Le 10 mars 1914, la suffragette Mary Richardson, ulcérée de voir tous les regards concupiscents des hommes sur ce corps offert, lacéra la Vénus au miroir de Vélasquez avec une hachette. Ce geste iconoclaste marque un tournant décisif dans l’appréhension du corps féminin dans l’art trop souvent exposé de manière lascive. Le féminisme artistique se met en place parallèlement au féminisme social après la Seconde Guerre mondiale. En 1949, la publication du Deuxième Sexe de Simone de Beauvoir fait scandale. Les années 1960 apportent un changement radical pour ce qui est du rôle des femmes, et plus particulièrement celui des femmes artistes. Se constituent alors des groupes féministes, revendiquant la place des femmes dans la société.

            Prenant de nombreuses initiatives en matière d’art, les féministes fondent notamment des revues et des journaux. En 1970, le Los Angeles County Museum organise une exposition intitulée « Art and technology » où ne figure aucune femme. La réaction que provoque cette absence injustifiée est telle que sept ans plus tard, l’artiste américaine Judy Chicago élabore une installation intitulée The Dinner Party, sorte de fête imaginaire à laquelle  participent les grandes dames de l’histoire, de la déesse primitive à Virginia Woolf.
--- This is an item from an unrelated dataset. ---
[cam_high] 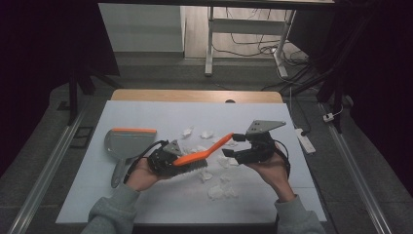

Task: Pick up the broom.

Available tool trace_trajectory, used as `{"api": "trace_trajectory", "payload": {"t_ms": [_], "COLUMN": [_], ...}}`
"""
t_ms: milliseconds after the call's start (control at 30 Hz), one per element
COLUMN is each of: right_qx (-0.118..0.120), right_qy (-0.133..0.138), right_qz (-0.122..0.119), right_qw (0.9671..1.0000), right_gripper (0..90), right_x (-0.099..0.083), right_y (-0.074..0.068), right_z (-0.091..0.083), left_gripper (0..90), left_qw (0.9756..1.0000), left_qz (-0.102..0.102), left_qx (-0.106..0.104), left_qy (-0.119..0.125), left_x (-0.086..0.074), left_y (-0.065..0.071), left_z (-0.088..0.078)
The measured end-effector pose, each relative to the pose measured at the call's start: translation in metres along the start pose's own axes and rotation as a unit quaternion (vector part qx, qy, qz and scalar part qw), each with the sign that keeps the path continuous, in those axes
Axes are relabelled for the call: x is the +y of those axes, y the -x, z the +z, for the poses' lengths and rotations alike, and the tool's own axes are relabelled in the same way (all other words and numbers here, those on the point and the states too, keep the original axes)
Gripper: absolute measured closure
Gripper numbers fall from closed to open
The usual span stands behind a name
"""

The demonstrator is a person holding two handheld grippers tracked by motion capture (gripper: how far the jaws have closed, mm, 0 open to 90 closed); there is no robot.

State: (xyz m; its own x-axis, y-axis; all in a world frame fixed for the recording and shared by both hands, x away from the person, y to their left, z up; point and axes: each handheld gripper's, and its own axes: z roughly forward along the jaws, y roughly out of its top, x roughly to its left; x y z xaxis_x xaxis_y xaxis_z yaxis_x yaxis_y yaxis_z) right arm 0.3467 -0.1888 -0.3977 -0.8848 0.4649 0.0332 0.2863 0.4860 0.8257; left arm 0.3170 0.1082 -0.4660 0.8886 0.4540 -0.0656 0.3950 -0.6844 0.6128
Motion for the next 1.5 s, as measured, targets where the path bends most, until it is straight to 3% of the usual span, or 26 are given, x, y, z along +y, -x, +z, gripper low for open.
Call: {"api": "trace_trajectory", "payload": {"t_ms": [133,233,367,400,433,467,500,533,633,700,733,767,867,900,933,967,1000,1067,1167,1267,1433,1500], "right_qx": [0.003,0.007,0.016,0.025,0.025,0.035,0.035,0.044,0.051,0.061,0.071,0.074,0.082,0.086,0.095,0.100,0.100,0.111,0.120,0.117,0.110,0.102], "right_qy": [-0.035,-0.059,-0.091,-0.106,-0.106,-0.120,-0.120,-0.131,-0.141,-0.154,-0.168,-0.176,-0.186,-0.194,-0.207,-0.214,-0.214,-0.219,-0.214,-0.208,-0.203,-0.199], "right_qz": [-0.030,-0.049,-0.076,-0.088,-0.088,-0.099,-0.099,-0.107,-0.115,-0.124,-0.135,-0.139,-0.147,-0.150,-0.162,-0.170,-0.170,-0.183,-0.188,-0.191,-0.193,-0.184], "right_qw": [0.9989,0.9970,0.9928,0.9902,0.9902,0.9872,0.9872,0.9847,0.9820,0.9784,0.9738,0.9717,0.9681,0.9657,0.9600,0.9567,0.9567,0.9518,0.9509,0.9521,0.9535,0.9572], "right_gripper": [31.2,32.6,34.2,34.0,34.0,33.9,33.9,34.2,35.1,35.8,37.8,39.6,43.1,46.4,53.1,59.3,59.3,64.8,65.9,66.3,66.9,67.4], "right_x": [0.003,0.005,0.009,0.010,0.010,0.010,0.010,0.009,0.008,0.007,0.005,0.004,0.002,0.001,-0.001,-0.003,-0.003,-0.005,-0.006,-0.006,-0.006,-0.006], "right_y": [-0.010,-0.017,-0.027,-0.032,-0.032,-0.036,-0.036,-0.039,-0.042,-0.045,-0.048,-0.050,-0.053,-0.054,-0.056,-0.057,-0.057,-0.057,-0.057,-0.058,-0.058,-0.055], "right_z": [0.011,0.016,0.022,0.025,0.025,0.028,0.028,0.032,0.036,0.041,0.045,0.048,0.052,0.054,0.060,0.061,0.061,0.063,0.062,0.061,0.061,0.060], "left_gripper": [79.3,79.3,79.4,79.4,79.4,79.4,79.4,79.4,79.5,79.4,79.4,79.4,79.5,79.4,79.5,79.4,79.4,79.4,79.1,78.8,76.9,65.5], "left_qw": [0.9998,0.9989,0.9969,0.9964,0.9958,0.9958,0.9953,0.9951,0.9943,0.9932,0.9929,0.9926,0.9922,0.9921,0.9920,0.9918,0.9914,0.9906,0.9907,0.9910,0.9926,0.9947], "left_qz": [0.012,0.034,0.062,0.068,0.073,0.073,0.078,0.080,0.087,0.095,0.098,0.101,0.104,0.104,0.104,0.106,0.108,0.111,0.109,0.107,0.104,0.095], "left_qx": [-0.013,-0.021,-0.026,-0.024,-0.024,-0.023,-0.023,-0.023,-0.022,-0.024,-0.025,-0.026,-0.025,-0.027,-0.029,-0.031,-0.034,-0.040,-0.047,-0.053,-0.047,-0.029], "left_qy": [-0.011,-0.025,-0.042,-0.046,-0.050,-0.051,-0.053,-0.053,-0.058,-0.063,-0.064,-0.064,-0.064,-0.065,-0.065,-0.065,-0.066,-0.069,-0.066,-0.060,-0.042,-0.026], "left_x": [0.004,0.008,0.012,0.013,0.014,0.015,0.016,0.016,0.017,0.018,0.019,0.019,0.020,0.020,0.020,0.020,0.021,0.020,0.020,0.018,0.016,0.015], "left_y": [0.005,0.012,0.021,0.023,0.024,0.026,0.027,0.028,0.031,0.034,0.035,0.036,0.039,0.039,0.040,0.040,0.040,0.040,0.039,0.036,0.031,0.031], "left_z": [0.001,0.001,0.002,0.002,0.002,0.002,0.002,0.001,-0.002,-0.004,-0.004,-0.005,-0.006,-0.006,-0.006,-0.006,-0.006,-0.005,-0.005,-0.007,-0.008,-0.009]}}
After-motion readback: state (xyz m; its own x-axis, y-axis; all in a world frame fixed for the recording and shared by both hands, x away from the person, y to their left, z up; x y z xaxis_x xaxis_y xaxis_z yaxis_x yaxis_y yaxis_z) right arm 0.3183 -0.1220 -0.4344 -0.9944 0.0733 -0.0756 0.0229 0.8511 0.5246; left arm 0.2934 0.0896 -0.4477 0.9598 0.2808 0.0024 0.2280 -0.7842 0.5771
Trente-neuf couverts sont préparés pour autant de femmes célèbres. Avec cette installation, on comprend que l’idée même de l’art a pris également un autre tournant, proposant désormais des performances, des actions sur la nature – le Land Art – ou bien sur son propre corps – le Body Art.

            Dans les années 1980, des artistes préfèrent défier les hommes en se regroupant sous des slogans provocateurs. C’est le cas des Guerilla Girls, un groupe de femmes artistes, écrivains et metteurs en scène, qui au moyen d’affiches, d’apparitions publiques et de manifestations, sèment la panique dans le monde de l’art américain avec leurs minijupes, bas à mailles, talons aiguilles et masques de gorille, prônant l’égalité des sexes sous un slogan non dénué d’humour : « Les femmes doivent-elles être nues pour avoir leur place au Metropolitan Museum ? ». La communication se propose de retracer les actions brèves de groupuscules de femmes et d’artistes femmes dont le message est soit clairement féministe et engagé, soit une réaction contre la surexposition du corps féminin en tant que sculpture callipyge.